For $S \subseteq \mathbb{R}^n$, let $f(S) = \{p \in \mathbb{R}^n\; |\;\text{d}(p,q) \le 1 \text{ for some }q \text{ in }S\}$.

In the thread

$\qquad$Given a convex set in a normed vector space, take a neighbourhood of it. Is still convex?

it was shown that if $S$ is convex, then so is $f(S)$.

It's easy to show that the converse is false.

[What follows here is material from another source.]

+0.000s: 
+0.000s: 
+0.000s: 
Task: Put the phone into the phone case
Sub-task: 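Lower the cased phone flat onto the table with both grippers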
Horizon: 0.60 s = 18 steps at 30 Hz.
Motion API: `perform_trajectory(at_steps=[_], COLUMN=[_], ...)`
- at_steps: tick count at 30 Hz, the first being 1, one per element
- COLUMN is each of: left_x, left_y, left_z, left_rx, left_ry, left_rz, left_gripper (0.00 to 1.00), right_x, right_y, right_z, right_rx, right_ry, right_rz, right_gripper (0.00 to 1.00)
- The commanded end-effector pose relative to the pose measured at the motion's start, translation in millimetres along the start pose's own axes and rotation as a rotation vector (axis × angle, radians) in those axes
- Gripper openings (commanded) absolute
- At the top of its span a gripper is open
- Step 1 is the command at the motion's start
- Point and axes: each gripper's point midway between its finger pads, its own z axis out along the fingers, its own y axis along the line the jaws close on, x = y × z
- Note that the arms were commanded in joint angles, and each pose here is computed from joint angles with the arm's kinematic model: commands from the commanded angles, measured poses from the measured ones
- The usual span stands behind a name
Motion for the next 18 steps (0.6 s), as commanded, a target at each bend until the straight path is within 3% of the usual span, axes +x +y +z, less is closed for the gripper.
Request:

But what about this question ...

Does there exist a bounded, nonempty set $S \subset \mathbb{R}^n$ such that the sets $$S, f(S), f(f(S)),...$$ are all non-convex?

Answer 1

In $\mathbb{R}^n$, we find that $f^k(S) = \{p \in \mathbb{R}^n \mid \exists q \in S \ d(p,q) \leq k\}$. This is because we can always pick a point on the line between $p$ and $q$ to witness the iterative containment.

In then follows that in $\mathbb{R}$ (so the one-dimensional case), for bounded $S$, some $f^k(S)$ will be an interval, and hence convex (just make $k$ bigger than the radius of $S$).

In higher dimensions, just consider a set with the two points $(0,...,0)$ and $(1,...,0)$. Assuming Euclidean distance, we find that $(0,k,0...,0)$ and $(1,k,0...,0)$ are in $f^k(S)$, but $(0.5,k,0,...,0)$ is not.